Need help analysing data


I am struggling for weeks with my data. I collected a lot of data during my internship. Now I have to analyze it but I am stuck.

My data consists of always set-ups of three tanks. For those tanks did I measured every day many measurements over a lot of months.
I don´t even dare to think about comparing the different set-ups with each other.

I tried to find a way with SPSS and my professor told me to do it with GraphPad. However, every time I think I understand what I have to do I fail.
By now I feel as if I am hitting my head repeatedly against a wall.

Can anybody tell me how I can handle this data in a good way? Thus, how to sort it, put it into a good table for the program and then how to chose the correct test.

I thank everybody in advance for every tip!




TS Contributor
Can you tell us more information about your internship? No need to identify the company particulars, but more about the tanks. Is this some type of chemical process, lab experiment, etc. What type of class are you taking? This would help us guide you. There are certain approaches that are accepted in some fields that are not accepted on other fields. For example, there are a lot of tools used in industrial statistics (my field) that are unknown in other fields such as social research.

One insight is that you collected data in time sequence from three different, yet similar processes. The type of testing will depend on your answers to my questions as well as your research question(s). Do you have a research question, or is this a case where you have data and you want to know what to do with it? Possible research questions: 1) Is there a difference between the 3 tanks?; 2) Is the process stable over time?; 3) Did experimental treatments have an impact? Or are you simply exploring the data to see if you find something interesting?

Your professor's recommendation of GraphPad, may indicate that they are interested in graphical data exploration. You could use time series plots to look at process stability over time, or box-plots to compare the median and spread of the three tanks. If your data included process inputs and outputs, you could use scatter-plots to explore potential relationships between variables.
Last edited:
Those were tanks of bacteria that took up nitrogen compounds in their biomass to clean the water.
Although we made the different set-ups quite comparable are there differences. Therefore we not only want to compare the tanks of each set-up with each other but if possible also the different set-ups with each other. Thus 1) is our main research question but 3) also.

What would it mean to "simply explore the data"? If it is not extremely complicated would that be also very interesting.

I came one step further in my exploration. I now decided that it´s impossible to look at all the data at the same time. Hence, I decided to look first at the most important measurements apart. Later, I will look if I have enough time to analyze everything.


TS Contributor
Ok. I am going to speculate a little here since I know little about the domain. Since the point of the experiment is to investigate how the bacteria clean the water, i presume that the response variable is changing over time. Therefore, you cannot simply lump the data together and average it.

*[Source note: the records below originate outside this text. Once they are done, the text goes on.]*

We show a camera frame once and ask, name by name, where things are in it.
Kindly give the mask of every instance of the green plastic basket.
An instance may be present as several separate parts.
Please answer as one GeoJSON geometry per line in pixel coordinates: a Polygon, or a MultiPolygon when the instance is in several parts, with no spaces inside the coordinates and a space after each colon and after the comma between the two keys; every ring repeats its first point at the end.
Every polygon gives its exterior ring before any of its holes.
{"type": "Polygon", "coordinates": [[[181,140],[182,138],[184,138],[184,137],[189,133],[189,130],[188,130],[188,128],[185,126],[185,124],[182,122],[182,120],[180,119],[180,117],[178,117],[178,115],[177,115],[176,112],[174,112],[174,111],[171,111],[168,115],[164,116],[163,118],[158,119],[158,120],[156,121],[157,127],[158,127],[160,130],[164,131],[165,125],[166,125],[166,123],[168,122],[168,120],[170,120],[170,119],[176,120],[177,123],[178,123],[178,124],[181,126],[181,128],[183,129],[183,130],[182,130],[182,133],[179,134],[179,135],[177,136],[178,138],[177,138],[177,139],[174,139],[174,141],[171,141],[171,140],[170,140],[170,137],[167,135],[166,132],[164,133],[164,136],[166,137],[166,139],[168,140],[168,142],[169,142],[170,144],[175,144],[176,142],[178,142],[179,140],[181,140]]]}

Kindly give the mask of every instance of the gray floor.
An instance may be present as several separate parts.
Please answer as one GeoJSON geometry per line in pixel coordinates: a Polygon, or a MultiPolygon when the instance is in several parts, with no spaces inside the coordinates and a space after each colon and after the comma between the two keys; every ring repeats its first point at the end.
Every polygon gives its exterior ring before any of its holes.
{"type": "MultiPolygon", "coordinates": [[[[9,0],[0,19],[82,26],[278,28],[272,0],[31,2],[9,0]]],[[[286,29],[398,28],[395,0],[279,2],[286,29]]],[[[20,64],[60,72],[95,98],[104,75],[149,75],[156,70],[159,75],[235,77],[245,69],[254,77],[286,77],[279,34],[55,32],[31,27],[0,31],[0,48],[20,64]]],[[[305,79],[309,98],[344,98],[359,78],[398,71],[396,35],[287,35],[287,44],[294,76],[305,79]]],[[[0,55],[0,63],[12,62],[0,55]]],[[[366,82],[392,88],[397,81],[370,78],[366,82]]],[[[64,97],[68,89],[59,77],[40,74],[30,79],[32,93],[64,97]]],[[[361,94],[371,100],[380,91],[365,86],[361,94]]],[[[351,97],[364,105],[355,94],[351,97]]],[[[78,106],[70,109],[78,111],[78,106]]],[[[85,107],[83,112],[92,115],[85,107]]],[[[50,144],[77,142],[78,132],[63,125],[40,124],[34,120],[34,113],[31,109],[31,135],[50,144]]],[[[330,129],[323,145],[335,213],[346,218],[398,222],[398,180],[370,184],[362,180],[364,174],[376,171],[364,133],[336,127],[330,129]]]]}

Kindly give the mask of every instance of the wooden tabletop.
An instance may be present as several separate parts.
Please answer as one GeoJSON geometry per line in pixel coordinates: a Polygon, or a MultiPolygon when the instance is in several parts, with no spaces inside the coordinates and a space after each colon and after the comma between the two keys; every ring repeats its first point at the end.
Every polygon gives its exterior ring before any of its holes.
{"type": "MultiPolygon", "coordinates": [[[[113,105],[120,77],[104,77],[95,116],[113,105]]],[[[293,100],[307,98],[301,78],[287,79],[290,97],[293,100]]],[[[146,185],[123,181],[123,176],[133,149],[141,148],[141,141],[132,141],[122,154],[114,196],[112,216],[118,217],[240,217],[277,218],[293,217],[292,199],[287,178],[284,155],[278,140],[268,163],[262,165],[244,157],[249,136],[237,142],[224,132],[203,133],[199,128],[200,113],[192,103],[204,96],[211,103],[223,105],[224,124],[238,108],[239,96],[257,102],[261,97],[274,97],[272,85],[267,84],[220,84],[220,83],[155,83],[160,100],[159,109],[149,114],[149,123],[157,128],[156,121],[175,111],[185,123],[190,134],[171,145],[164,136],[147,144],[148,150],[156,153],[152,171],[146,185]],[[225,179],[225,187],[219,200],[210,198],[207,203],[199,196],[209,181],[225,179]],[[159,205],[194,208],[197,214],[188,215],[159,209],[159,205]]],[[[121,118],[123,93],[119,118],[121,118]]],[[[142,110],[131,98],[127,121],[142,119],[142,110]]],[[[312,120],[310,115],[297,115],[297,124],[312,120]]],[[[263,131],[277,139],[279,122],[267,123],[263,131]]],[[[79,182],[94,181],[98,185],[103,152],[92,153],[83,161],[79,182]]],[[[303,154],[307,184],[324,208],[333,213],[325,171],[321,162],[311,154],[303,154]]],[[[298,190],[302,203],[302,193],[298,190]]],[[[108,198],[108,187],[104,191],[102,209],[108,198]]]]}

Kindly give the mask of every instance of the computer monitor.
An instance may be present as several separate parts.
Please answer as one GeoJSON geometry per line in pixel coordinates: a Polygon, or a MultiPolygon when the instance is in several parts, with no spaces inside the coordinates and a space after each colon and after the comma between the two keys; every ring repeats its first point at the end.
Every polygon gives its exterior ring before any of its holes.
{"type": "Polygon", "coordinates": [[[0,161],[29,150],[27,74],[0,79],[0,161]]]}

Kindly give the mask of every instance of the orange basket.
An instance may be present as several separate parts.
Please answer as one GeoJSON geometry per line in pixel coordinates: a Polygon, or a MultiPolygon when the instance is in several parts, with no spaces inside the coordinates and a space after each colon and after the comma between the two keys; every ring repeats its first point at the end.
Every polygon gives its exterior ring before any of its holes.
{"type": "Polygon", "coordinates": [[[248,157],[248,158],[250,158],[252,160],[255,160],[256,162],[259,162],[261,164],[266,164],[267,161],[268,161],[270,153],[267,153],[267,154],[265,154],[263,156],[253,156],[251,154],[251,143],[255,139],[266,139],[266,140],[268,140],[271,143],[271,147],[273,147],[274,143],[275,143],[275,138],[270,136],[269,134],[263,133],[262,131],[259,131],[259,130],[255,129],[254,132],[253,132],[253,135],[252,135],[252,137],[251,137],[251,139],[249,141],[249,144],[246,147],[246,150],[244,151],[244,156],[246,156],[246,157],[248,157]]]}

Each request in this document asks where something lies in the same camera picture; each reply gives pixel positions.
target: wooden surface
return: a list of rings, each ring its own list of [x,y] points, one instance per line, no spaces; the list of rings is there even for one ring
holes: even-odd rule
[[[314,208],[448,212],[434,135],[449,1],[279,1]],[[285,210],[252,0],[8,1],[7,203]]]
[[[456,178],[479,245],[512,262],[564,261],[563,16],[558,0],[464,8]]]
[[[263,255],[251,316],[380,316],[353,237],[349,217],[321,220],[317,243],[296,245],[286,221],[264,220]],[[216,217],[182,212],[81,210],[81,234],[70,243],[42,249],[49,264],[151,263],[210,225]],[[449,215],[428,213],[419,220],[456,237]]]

I recommend that you treat this as a repeated measures experiment and use an Repeated Measures - ANOVA to analyze the experiment.

Exploring the data means using graphical techniques. Plot the response for each tank over time in a time series plot. Plot a box plot for each tank. Plot scatter plots using tank settings as independent variables and the response as a dependent variable. In the words of Ellis Ott, father of industrial statistics, "Plot the data!".
Last edited: